● Directions for this task: Write out the data below in full, unchanged, minus the images.

● Material provided:
- - -

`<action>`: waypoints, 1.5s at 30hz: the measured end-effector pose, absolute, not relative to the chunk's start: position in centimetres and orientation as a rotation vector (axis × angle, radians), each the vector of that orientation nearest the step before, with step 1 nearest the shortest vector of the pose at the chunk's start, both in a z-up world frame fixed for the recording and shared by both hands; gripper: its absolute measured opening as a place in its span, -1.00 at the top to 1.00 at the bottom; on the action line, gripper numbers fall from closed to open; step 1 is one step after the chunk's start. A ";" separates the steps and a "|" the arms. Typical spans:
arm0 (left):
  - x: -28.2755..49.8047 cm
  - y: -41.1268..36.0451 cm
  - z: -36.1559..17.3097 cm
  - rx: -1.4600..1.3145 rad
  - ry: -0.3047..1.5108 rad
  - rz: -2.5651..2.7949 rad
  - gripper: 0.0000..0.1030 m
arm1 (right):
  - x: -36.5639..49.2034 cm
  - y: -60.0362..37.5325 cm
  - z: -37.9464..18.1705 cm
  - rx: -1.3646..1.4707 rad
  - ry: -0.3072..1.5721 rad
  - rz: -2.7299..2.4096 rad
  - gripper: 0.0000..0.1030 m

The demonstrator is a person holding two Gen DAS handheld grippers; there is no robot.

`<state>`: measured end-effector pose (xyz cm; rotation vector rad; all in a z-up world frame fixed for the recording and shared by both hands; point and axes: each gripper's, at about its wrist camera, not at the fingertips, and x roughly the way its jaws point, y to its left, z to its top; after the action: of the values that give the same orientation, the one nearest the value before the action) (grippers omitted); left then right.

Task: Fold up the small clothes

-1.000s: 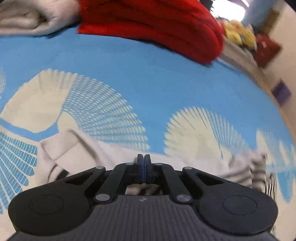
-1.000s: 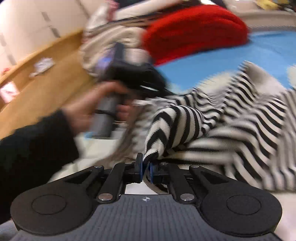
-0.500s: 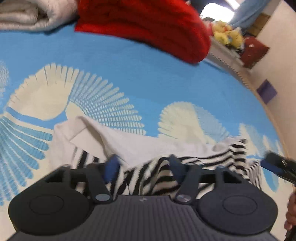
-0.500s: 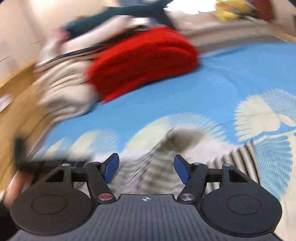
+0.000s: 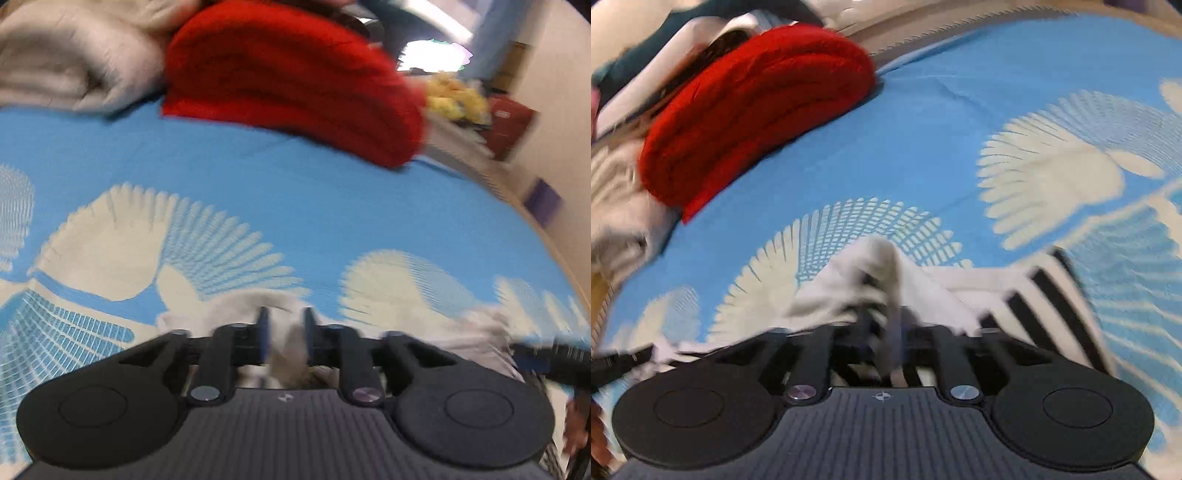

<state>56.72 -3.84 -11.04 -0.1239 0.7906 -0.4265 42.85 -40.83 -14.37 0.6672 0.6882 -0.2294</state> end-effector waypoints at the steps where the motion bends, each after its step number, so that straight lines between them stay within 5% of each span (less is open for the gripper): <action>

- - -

● Response to this exercise:
`<action>`: waypoints, 1.5s at 30hz: the measured end-effector pose, absolute, not relative to the chunk's start: position in centimetres and orientation as a rotation vector (axis × angle, radians), each the vector of that orientation nearest the step before, with step 1 nearest the shortest vector of the pose at the chunk's start, both in a z-up world frame fixed for the recording and shared by both hands; gripper: its absolute measured opening as a place in its span, -1.00 at the top to 1.00 at the bottom; on the action line, gripper numbers fall from closed to open; step 1 is one step after the chunk's start. A ";" separates the steps and a "|" the arms. Typical spans:
arm0 (left):
  - x: -28.2755..49.8047 cm
  - y: -41.1268..36.0451 cm
  - z: -36.1559..17.3097 cm
  - rx: -1.4600..1.3145 rad
  - ry: -0.3047..1.5108 rad
  - rz: -2.5651..2.7949 rad
  - gripper: 0.0000..0.1030 m
arm1 (right):
  - x: -36.5639..49.2034 cm
  - y: -60.0362..37.5325 cm
  - z: -37.9464..18.1705 cm
  - rx: -1.3646..1.4707 rad
  - ry: -0.3072..1.5721 rad
  - rz: -2.7299..2.4096 rad
  - gripper: 0.0000..0.1030 m

The demonstrator is a person holding two Gen DAS handheld grippers; there is no robot.

`<state>`: measured end-effector pose (xyz cm; rotation vector rad; all in a z-up world frame fixed for the recording and shared by both hands; point and axes: each gripper's, at about its wrist camera, not at the fingertips, and x roughly the way its jaws point, y to its left, z to its top; after the action: of the values that give the same orientation, the one nearest the value before the action) (grippers omitted); left then right.

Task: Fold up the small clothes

-1.000s: 
-1.000s: 
-0.500s: 
-0.500s: 
+0.000s: 

<state>56.72 -3.84 -11.04 -0.1239 0.7906 -0.4265 42.85 -40.83 -14.37 0.6672 0.6882 -0.2294</state> end-effector waypoints at the steps where the motion bends, each after its step number, so that straight lines between them stay within 5% of each span (less is open for the gripper): <action>

This exercise requires no additional answer.